[Records from a data collection]
****************************************
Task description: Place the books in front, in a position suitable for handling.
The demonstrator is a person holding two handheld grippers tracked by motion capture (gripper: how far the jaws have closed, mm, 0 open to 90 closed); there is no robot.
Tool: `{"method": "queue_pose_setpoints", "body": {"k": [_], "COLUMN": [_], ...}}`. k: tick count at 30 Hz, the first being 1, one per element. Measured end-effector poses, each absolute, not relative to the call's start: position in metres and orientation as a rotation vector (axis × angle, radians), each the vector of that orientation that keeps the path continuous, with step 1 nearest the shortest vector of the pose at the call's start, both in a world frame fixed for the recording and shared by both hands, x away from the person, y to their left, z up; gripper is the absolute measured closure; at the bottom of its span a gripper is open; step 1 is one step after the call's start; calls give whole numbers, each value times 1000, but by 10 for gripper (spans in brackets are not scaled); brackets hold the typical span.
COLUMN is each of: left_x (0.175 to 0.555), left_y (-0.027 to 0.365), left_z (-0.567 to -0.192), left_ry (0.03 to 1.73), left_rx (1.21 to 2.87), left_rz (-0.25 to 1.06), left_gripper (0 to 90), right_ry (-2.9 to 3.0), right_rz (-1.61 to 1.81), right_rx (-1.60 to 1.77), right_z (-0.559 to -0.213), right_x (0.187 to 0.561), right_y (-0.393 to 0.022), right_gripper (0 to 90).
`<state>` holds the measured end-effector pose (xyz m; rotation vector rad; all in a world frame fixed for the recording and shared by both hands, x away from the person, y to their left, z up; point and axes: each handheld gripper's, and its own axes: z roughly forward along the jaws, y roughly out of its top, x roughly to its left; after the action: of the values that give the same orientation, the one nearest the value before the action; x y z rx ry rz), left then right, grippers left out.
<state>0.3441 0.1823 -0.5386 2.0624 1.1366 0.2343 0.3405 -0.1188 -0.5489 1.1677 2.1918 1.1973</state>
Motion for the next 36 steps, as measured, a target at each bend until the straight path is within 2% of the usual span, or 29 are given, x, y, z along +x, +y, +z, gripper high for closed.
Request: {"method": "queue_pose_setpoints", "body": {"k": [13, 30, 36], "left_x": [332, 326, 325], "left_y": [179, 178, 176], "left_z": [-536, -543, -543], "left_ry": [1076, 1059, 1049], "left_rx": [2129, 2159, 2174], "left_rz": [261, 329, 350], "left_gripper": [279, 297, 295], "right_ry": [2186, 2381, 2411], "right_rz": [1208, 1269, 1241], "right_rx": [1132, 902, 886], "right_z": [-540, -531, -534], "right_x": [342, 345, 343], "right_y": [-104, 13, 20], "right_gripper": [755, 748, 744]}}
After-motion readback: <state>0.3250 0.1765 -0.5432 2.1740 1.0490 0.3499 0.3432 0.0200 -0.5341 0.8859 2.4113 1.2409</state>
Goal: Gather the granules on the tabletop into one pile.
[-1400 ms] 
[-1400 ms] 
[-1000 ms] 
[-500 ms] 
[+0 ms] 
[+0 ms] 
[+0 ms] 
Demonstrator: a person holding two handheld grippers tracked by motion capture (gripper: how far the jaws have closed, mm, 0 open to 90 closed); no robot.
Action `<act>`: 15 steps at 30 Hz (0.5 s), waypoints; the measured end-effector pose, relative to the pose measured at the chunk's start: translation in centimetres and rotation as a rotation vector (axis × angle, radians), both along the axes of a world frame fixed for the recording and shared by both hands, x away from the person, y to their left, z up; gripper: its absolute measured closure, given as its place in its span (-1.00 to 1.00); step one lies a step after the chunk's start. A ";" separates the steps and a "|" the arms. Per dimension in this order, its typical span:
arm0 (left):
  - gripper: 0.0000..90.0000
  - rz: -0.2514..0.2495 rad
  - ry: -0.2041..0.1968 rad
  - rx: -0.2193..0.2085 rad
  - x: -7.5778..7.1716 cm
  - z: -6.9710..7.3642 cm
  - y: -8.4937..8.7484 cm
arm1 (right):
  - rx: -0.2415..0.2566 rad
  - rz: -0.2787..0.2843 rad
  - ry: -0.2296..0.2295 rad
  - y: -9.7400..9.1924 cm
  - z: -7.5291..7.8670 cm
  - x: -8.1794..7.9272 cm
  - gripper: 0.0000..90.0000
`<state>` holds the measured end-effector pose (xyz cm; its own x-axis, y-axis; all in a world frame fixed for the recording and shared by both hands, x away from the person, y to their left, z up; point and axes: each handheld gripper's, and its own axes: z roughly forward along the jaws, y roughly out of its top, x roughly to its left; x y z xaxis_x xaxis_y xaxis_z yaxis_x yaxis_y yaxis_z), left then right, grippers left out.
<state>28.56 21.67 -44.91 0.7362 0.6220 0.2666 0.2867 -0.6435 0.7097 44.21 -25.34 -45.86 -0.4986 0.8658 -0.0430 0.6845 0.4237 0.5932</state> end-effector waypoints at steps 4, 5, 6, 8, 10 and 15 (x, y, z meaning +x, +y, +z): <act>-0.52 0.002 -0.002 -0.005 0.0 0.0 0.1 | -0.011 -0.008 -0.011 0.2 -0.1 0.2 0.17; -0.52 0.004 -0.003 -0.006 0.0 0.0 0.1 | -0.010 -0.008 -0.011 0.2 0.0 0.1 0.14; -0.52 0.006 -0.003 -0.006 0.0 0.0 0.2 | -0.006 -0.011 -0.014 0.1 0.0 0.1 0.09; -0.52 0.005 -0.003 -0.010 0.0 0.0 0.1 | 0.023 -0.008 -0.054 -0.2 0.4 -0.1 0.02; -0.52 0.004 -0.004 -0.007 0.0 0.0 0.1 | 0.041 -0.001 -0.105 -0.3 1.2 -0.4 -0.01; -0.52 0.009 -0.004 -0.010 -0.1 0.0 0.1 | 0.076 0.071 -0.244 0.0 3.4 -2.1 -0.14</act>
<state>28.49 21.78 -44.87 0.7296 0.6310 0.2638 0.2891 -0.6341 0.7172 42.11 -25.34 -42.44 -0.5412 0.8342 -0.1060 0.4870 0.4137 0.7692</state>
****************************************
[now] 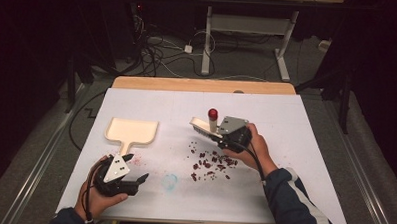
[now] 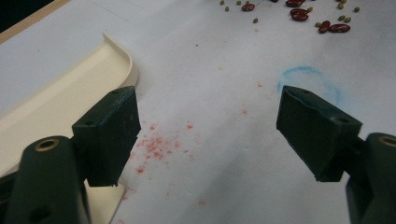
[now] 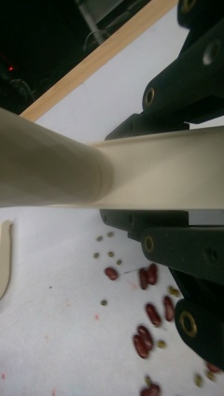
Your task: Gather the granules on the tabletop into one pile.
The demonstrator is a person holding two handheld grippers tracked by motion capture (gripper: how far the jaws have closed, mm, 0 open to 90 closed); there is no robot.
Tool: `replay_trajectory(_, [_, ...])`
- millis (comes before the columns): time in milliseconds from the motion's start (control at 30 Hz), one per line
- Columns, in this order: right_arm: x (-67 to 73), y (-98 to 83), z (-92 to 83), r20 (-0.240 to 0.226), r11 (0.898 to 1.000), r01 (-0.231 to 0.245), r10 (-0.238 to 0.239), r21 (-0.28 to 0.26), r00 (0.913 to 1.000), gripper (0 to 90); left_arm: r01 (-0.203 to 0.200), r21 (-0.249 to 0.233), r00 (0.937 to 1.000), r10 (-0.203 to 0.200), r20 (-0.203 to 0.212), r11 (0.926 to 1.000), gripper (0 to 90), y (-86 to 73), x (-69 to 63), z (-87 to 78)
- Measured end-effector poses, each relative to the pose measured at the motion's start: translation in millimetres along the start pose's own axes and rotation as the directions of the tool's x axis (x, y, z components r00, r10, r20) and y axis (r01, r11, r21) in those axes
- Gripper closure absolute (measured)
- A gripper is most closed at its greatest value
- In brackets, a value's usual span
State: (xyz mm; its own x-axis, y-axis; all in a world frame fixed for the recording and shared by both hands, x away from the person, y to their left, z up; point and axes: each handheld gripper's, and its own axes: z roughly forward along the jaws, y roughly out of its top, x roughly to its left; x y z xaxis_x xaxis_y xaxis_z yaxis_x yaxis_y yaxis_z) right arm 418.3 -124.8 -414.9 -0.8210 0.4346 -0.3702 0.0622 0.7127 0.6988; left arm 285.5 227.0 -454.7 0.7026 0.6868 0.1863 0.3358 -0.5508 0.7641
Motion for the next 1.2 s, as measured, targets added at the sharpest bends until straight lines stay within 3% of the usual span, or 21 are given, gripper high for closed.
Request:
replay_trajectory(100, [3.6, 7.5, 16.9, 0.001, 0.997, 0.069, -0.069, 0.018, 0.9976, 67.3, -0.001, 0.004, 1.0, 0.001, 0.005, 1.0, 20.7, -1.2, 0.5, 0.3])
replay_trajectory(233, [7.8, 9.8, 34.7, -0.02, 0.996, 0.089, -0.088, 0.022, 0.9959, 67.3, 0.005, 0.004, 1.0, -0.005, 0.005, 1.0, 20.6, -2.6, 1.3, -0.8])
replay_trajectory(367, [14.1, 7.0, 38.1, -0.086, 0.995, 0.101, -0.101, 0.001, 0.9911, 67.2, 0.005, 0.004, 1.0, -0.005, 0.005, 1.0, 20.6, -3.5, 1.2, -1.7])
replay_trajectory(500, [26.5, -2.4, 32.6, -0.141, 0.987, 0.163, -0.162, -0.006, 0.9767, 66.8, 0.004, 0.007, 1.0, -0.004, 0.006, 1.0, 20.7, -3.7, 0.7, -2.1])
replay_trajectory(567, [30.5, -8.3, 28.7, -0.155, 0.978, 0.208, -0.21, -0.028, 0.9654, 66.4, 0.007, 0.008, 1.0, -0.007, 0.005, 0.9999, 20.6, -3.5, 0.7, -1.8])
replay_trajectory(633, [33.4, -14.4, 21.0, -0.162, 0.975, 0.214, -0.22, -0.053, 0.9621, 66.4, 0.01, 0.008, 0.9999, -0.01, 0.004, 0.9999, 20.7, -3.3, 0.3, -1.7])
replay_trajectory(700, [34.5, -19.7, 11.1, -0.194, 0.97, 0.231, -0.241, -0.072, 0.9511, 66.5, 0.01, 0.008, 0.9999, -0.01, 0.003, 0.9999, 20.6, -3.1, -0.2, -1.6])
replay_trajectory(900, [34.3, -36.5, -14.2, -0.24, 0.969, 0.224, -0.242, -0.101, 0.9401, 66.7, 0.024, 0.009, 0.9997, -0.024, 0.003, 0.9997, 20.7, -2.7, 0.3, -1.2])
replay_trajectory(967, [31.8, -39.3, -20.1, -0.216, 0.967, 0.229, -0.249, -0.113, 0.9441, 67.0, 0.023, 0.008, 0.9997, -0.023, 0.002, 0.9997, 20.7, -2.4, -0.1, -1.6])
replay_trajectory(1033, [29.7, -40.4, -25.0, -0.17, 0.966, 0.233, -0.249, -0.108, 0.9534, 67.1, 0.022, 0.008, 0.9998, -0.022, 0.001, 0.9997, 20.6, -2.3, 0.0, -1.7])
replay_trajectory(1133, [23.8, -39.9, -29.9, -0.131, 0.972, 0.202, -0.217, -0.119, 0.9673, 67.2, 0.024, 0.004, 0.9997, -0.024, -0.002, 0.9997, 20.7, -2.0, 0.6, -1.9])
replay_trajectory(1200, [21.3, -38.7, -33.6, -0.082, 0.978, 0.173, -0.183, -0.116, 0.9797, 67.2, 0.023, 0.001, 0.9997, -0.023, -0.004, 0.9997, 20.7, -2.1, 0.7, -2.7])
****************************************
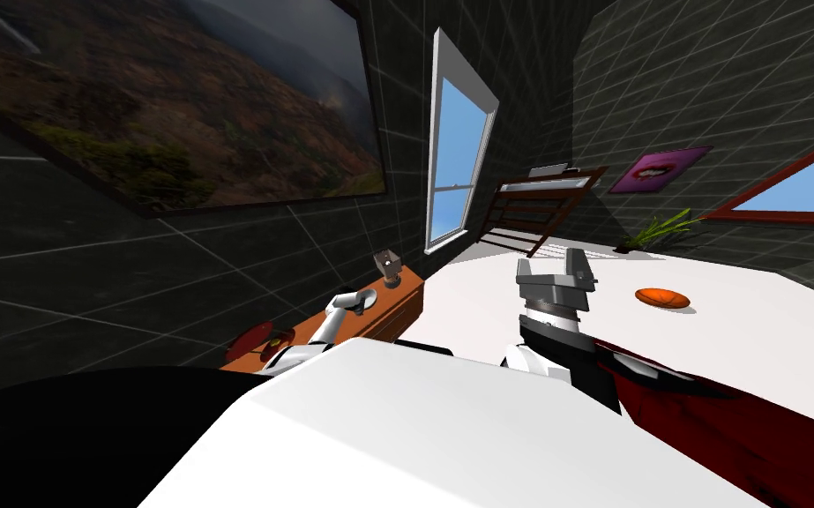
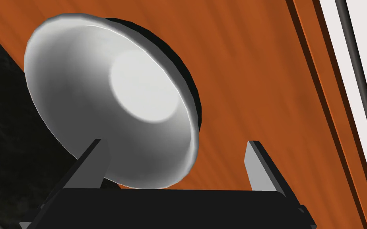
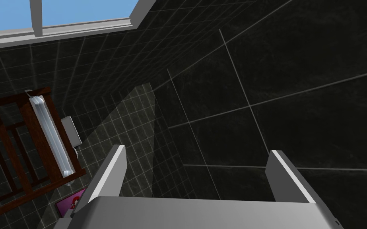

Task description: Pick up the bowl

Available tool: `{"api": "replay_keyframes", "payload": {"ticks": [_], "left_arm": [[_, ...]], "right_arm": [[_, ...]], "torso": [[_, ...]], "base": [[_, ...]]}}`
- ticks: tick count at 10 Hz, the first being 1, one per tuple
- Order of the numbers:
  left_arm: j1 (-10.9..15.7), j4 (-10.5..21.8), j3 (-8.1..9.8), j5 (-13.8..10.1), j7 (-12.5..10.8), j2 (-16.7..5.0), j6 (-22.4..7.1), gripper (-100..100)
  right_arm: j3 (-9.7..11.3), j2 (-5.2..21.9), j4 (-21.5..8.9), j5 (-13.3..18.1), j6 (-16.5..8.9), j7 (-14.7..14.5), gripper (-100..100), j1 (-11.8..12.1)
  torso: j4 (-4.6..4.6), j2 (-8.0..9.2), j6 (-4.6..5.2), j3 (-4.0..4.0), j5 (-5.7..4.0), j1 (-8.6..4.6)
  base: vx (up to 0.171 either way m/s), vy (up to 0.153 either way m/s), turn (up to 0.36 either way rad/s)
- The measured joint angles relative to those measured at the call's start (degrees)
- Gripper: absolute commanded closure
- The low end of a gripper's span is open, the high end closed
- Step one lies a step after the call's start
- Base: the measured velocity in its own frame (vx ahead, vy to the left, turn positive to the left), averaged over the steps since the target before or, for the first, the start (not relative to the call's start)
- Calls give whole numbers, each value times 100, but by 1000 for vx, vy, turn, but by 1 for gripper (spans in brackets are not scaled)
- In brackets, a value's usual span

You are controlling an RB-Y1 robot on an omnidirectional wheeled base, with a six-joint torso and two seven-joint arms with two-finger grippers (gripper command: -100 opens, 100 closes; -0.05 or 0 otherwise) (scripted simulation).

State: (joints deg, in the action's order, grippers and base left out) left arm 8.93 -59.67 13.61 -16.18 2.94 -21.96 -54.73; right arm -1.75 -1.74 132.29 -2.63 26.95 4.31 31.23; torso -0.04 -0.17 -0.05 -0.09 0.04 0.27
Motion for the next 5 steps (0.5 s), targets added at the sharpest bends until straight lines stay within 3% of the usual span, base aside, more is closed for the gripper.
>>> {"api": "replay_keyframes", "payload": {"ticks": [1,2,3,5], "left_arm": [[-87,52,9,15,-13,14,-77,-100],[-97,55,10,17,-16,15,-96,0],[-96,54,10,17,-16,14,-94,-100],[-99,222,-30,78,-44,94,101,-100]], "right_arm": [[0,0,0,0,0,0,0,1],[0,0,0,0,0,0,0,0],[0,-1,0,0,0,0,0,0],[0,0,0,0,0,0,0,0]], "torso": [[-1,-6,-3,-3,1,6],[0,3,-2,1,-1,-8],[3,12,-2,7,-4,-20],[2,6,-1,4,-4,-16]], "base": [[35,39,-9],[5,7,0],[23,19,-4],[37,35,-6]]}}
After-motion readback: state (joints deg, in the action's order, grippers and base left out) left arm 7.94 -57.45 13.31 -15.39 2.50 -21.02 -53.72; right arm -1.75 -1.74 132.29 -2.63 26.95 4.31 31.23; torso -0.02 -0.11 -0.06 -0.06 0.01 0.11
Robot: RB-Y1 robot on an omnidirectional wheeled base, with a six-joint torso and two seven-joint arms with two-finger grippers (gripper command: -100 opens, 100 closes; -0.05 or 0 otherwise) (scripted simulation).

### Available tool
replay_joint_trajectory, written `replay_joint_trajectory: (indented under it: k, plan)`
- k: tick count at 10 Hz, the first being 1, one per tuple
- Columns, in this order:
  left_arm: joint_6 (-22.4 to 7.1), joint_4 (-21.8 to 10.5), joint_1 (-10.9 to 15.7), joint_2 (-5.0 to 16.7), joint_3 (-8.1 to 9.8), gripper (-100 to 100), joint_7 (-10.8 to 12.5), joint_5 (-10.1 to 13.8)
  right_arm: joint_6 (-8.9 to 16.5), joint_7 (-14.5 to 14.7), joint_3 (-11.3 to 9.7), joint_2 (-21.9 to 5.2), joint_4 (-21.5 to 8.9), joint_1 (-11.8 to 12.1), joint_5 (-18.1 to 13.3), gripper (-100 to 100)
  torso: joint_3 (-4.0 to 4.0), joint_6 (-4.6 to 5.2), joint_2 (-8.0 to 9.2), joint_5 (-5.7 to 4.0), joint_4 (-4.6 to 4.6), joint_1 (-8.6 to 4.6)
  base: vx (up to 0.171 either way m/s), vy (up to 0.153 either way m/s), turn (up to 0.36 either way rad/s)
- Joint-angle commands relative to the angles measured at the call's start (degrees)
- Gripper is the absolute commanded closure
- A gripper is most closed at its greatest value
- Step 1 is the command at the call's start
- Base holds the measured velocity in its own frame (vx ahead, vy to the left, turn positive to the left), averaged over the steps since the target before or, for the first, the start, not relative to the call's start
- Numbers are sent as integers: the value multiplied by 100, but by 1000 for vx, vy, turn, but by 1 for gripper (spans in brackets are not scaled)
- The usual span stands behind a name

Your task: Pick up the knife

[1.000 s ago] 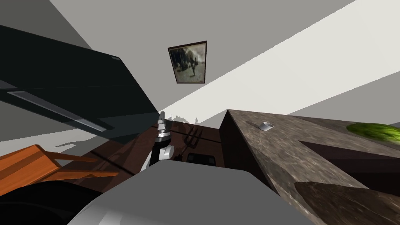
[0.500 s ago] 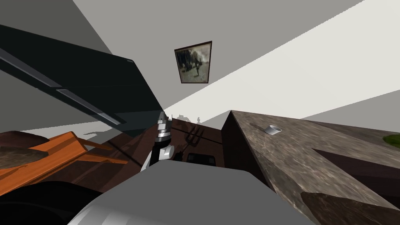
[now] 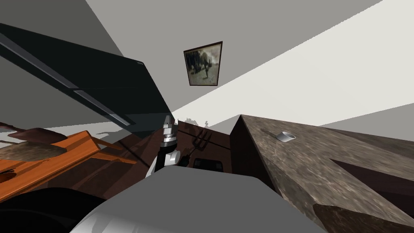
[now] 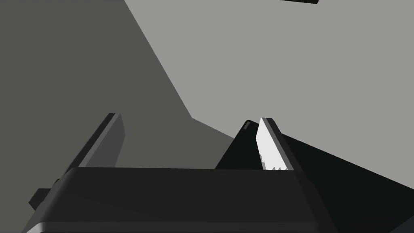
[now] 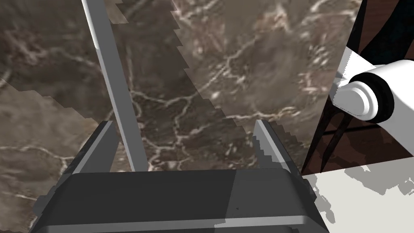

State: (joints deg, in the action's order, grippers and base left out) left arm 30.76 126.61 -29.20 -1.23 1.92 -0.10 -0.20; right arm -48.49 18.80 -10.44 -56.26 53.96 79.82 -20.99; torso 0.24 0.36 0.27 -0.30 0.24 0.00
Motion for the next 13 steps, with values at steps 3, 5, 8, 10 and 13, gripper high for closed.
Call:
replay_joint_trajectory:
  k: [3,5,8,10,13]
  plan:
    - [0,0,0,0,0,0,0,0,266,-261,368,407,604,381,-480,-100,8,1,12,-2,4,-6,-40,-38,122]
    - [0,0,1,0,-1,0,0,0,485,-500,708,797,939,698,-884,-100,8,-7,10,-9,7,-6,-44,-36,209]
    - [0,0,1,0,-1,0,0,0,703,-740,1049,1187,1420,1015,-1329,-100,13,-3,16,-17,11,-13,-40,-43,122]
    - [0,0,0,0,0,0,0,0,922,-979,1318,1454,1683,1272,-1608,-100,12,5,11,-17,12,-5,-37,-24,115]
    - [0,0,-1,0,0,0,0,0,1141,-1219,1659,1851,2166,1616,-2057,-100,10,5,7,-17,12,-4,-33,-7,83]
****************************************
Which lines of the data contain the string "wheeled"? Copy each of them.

Exercise solution:
You are controlling an RB-Y1 robot on an omnidirectional wheeled base, with a six-joint torso and two seven-joint arms with two-finger grippers (gripper command: -100 opens, 100 closes; -0.05 or 0 otherwise) (scripted simulation).
Robot: RB-Y1 robot on an omnidirectional wheeled base, with a six-joint torso and two seven-joint arms with two-finger grippers (gripper command: -100 opens, 100 closes; -0.05 or 0 otherwise) (scripted simulation).

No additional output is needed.